Prof. Li Ping was recently appointed as the new Dean of Humanities at The Hong Kong Polytechnic University. Along with his position, Prof. Li is also a Chair Professor of Neurolinguistics and Bilingual Studies. He is an internationally renowned scholar and his research aims at understanding the developmental, neural and computational bases of language learning and representation, and the relationships among language, culture, and technology.
In a recent study reported in Scientific Reports*, Prof. Li and his team investigated the brain signatures of students’ understanding of expository texts. The study explored whether it is possible to identify text comprehension through examining different brain activity patterns. Participants were 51 native English speakers who were invited to read five scientific texts inside an MRI scanner while their eye movements and brain responses were recorded simultaneously. Their reading habits and frequency in using electronic media (e.g. smartphone, tablets, computers) were also surveyed.

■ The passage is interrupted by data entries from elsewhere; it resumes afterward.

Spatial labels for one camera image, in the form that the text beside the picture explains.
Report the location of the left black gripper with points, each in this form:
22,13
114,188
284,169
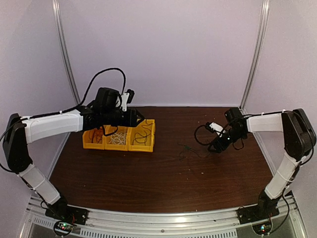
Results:
131,120

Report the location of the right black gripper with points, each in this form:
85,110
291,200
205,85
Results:
218,143

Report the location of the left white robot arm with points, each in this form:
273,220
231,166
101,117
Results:
110,107

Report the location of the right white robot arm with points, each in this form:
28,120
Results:
289,129

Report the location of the right yellow plastic bin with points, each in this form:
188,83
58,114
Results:
142,138

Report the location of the yellow plastic bin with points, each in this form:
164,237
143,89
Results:
142,138
118,138
93,139

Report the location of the middle yellow plastic bin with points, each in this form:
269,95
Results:
118,138

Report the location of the left yellow plastic bin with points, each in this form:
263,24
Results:
93,139

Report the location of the right circuit board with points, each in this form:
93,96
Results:
262,229

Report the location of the circuit board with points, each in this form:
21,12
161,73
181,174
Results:
262,229
62,228

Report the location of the left circuit board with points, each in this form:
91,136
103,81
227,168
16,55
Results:
62,228

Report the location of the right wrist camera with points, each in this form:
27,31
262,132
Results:
215,128

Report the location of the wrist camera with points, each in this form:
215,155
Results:
126,98
215,128

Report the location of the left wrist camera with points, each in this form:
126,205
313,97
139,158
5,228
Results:
126,98

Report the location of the front aluminium rail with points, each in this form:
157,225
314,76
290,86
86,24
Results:
223,223

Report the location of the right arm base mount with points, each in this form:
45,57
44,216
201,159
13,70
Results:
264,209

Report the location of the left aluminium frame post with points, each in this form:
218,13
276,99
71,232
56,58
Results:
64,51

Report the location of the aluminium frame post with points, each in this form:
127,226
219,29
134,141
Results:
64,51
257,52

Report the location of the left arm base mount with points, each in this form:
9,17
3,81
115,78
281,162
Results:
67,213

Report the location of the right aluminium frame post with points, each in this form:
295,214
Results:
257,52

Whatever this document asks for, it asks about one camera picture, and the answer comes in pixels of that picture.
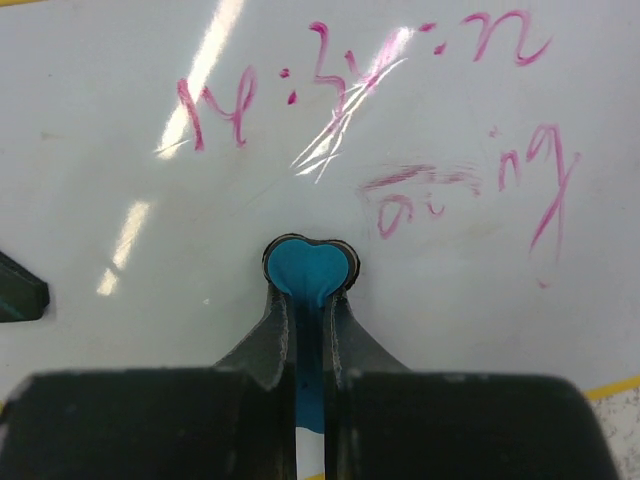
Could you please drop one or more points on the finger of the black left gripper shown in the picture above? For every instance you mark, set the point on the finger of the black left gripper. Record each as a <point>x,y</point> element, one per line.
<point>24,296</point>

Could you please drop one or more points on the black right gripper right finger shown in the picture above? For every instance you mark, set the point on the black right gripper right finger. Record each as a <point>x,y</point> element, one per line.
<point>385,421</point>

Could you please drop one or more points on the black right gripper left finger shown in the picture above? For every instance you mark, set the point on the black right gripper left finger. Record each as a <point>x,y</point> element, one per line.
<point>232,420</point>

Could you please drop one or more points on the blue whiteboard eraser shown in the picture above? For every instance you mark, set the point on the blue whiteboard eraser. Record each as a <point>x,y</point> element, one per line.
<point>309,271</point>

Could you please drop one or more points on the yellow framed small whiteboard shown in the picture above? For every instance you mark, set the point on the yellow framed small whiteboard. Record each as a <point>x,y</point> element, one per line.
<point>480,157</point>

As noted by Prof. Li and his team, expository texts (e.g. articles from scientific textbooks) typically use inter-connected concepts in the knowledge structure, concepts that the authors want the readers to grasp. Thus, in order to comprehend such texts, readers have to link information from one part of the text to the information found in another. In a nutshell, readers need to integrate multiple sources of information and organize them in a structured fashion if they want to truly understand complex concepts.
Apart from distinct neurocognitive signatures of knowledge structure, the study showed a negative correlation between the self-reported frequency in electronic device usage and brain activity in the left insula and inferior frontal gyrus (IFG). These two brain regions are crucial for information processing, such as attention switching and understanding language, according to Prof. Li and his team. Lower activity in IFG and insula may suggest that the readers were not using these critical regions for comprehending the text, and for integrating the inter-connected information into a structure in the mental representation.
The sections show the significant cluster in left insula and IFG pars triangularis in which the beta estimates for integrative processing were negatively correlated with the individual's E-device usage reported in the Reading Background Questionnaire. From: Neurocognitive Signatures of Naturalistic Reading of Scientific Texts: A Fixation-Related fMRI Study
If people use electronic devices excessively on a daily basis, that could possibly impair their ability to acquire hierarchical order—or structure—of scientific concepts,” said Prof. Li. However, he cautioned, “It’s important to note that what we are showing here isn’t causation. At this point, we are just showing correlation between these brain areas and excessive electronic device usage.
The study has opened new avenues by using neuroimaging and eye-tracking methods for examining the effects of e-device use on learning and education. Young students in schools and colleges, in particular, may be more prone to the adverse effects of e-devices on learning, due to their frequent and constant engagement with e-devices, especially smartphones.
*This paper is one of the top 100 neuroscience papers for Scientific Reports in 2019. The Scientific Reports published over 1,710 neuroscience papers in 2019.